Le juge souligne que « le droit de l’Union et la directive 2008/98 doivent être interprétés en ce sens qu’ils s’opposent à une législation nationale […] dont l’entrée en vigueur est subordonnée à l’adoption d’un acte interne ultérieur ». Un État ne peut valablement justifier un retard par la nécessité de définir des modalités techniques si le délai de transposition est déjà expiré.
B. La primauté de l’échéance temporelle fixée par la directive
Le respect des délais garantit que l’exécution du droit de l’Union est parfaitement uniforme sur l’ensemble du territoire européen afin d’éviter des distorsions de concurrence. La directive 2008/98 fixait la date limite de mise en conformité au 12 décembre 2010 sans prévoir de dérogation pour l’entrée en vigueur des mesures.
Les autorités juridictionnelles nationales ont la responsabilité d’assurer le plein effet des dispositions communautaires en écartant les textes internes qui porteraient atteinte à cette efficacité. L’expiration du délai imparti interdit aux États de suspendre l’application des règles de protection de l’environnement au nom de contraintes administratives ou logistiques imprévues.
II. Le maintien de la souveraineté fiscale dans le financement du traitement des déchets
A. L’inexistence d’une faculté individuelle de traitement autonome imposée aux États
L’article 15 de la directive permet aux États de choisir entre le traitement par le producteur lui-même ou par un établissement public ou privé de collecte.
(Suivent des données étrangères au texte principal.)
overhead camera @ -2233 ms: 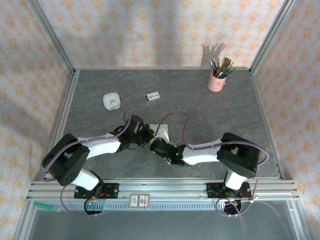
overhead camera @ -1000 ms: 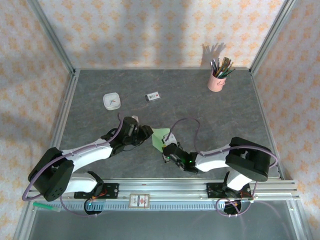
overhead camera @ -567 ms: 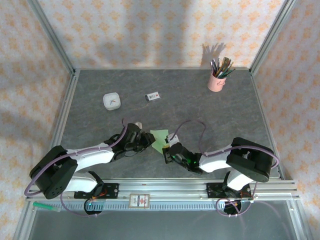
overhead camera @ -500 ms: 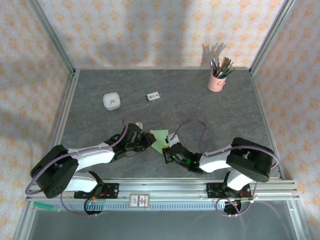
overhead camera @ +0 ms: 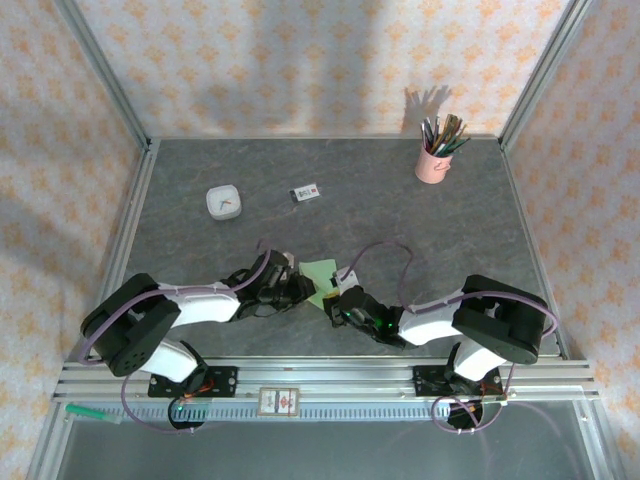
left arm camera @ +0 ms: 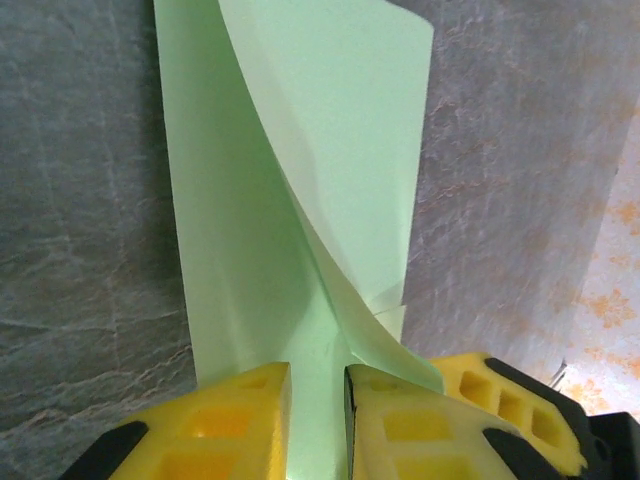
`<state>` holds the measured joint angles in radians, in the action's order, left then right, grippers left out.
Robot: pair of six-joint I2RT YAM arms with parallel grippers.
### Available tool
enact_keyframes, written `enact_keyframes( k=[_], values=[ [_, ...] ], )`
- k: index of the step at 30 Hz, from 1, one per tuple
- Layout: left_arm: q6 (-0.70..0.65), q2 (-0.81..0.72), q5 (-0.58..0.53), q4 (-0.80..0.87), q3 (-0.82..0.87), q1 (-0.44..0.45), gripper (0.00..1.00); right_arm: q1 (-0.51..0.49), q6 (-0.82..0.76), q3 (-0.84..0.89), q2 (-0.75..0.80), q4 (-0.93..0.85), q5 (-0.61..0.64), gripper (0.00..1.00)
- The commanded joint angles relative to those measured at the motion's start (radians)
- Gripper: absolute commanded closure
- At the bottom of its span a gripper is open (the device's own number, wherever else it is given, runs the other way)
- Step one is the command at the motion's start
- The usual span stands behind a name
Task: Fold a paper plane with a square sheet of paper (pick it up from the middle)
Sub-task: Perform the fourth fold on the wing at the bottom-center of the table.
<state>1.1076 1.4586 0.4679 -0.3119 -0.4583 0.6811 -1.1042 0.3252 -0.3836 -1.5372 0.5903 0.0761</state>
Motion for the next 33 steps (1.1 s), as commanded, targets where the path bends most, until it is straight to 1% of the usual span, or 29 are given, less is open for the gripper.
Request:
enact_keyframes(
  k=[1, 5, 12, 17, 24, 28, 33],
  values=[
    [-0.027, 0.021, 0.009, -0.049, -0.01, 0.011, 0.78, 0.005, 0.006, -0.023, 0.002, -0.033, -0.01, 0.81],
    [-0.029, 0.04, 0.008, -0.065, -0.003, 0.012, 0.78, 0.005, -0.001, -0.049, 0.008, -0.073, -0.021, 0.79],
    [-0.033, 0.057, 0.003, -0.073, 0.005, 0.012, 0.79, 0.006, -0.009, -0.079, 0.028, -0.149, -0.016, 0.77],
    [-0.027, 0.058, -0.004, -0.077, 0.013, 0.012, 0.8, 0.007, 0.014, -0.089, 0.02, -0.173, -0.012, 0.81],
    [0.004, 0.042, -0.02, -0.102, 0.042, 0.017, 0.8, 0.008, 0.085, -0.061, -0.008, -0.097, -0.04, 0.9],
    [0.021, 0.028, -0.034, -0.12, 0.059, 0.021, 0.8, 0.016, 0.118, -0.036, -0.01, -0.042, -0.066, 0.92],
    [0.033, 0.025, -0.037, -0.144, 0.078, 0.024, 0.8, 0.022, 0.154, -0.008, -0.002, -0.008, -0.078, 0.92]
  ],
)
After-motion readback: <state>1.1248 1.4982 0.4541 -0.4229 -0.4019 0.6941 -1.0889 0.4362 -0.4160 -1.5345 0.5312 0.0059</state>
Cette disposition n’oblige nullement les législateurs nationaux à reconnaître un droit absolu au traitement privé pour les entreprises souhaitant échapper au système public de gestion.
La Cour précise que le texte laisse une « large marge d’appréciation aux États membres » et ne saurait être interprété comme une source de droits individuels à l’exonération. L’organisation des circuits de valorisation et d’élimination relève de la compétence étatique pour assurer une protection optimale de la santé humaine et de l’environnement.
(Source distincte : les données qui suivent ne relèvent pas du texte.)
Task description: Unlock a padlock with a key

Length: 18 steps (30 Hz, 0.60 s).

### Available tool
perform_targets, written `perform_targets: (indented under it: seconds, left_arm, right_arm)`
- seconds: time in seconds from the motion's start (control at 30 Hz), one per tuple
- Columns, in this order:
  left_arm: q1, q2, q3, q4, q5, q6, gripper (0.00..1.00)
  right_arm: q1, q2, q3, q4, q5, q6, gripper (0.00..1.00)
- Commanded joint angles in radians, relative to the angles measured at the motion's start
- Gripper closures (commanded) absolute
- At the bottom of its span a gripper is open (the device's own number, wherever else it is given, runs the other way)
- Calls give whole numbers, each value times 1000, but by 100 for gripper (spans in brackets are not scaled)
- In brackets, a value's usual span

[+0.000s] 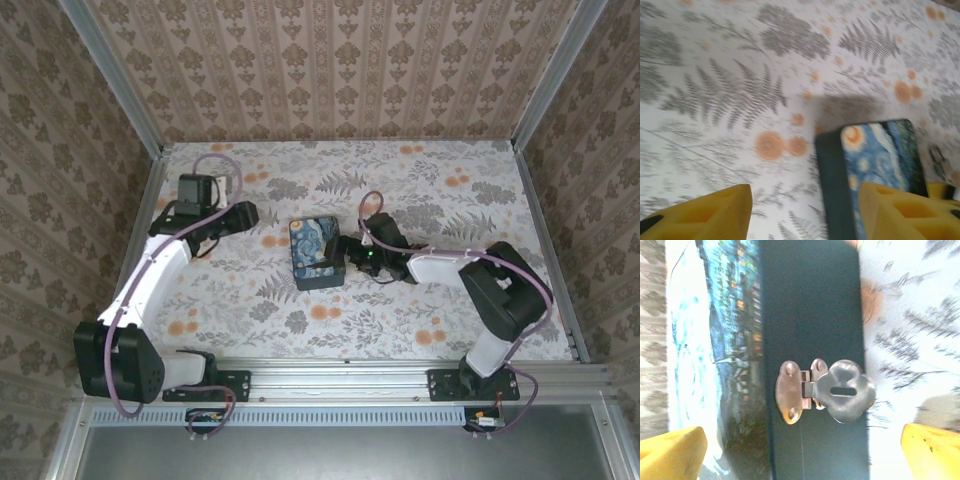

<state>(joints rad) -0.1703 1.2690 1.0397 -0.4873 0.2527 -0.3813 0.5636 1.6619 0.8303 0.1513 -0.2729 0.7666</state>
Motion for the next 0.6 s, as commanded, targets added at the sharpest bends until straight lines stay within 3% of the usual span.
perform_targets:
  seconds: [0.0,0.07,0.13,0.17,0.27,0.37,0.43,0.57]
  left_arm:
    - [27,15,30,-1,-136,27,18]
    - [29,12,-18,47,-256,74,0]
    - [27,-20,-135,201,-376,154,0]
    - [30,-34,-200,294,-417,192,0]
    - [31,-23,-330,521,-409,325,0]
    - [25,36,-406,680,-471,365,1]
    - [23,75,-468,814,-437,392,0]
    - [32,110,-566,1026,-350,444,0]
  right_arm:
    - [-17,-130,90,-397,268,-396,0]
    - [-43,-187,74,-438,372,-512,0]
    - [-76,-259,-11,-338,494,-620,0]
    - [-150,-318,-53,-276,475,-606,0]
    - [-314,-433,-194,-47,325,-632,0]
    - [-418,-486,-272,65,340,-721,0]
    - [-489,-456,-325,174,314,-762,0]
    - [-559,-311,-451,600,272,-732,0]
B. L’encadrement de la taxe de gestion par l’exigence de proportionnalité
Le financement du système de gestion des déchets peut être assuré indifféremment par une taxe ou une redevance selon le choix de l’État membre concerné. Le principe du pollueur-payeur impose que les coûts soient supportés par les détenteurs de déchets mais autorise une tarification fondée sur des volumes estimés globalement.
Le juge européen prévient toutefois que « la taxe ainsi déterminée ne doit pas aller au-delà de ce qui est nécessaire pour atteindre l’objectif poursuivi ». La juridiction de renvoi doit vérifier que les montants réclamés ne sont pas manifestement disproportionnés par rapport aux déchets produits par le contribuable assujetti.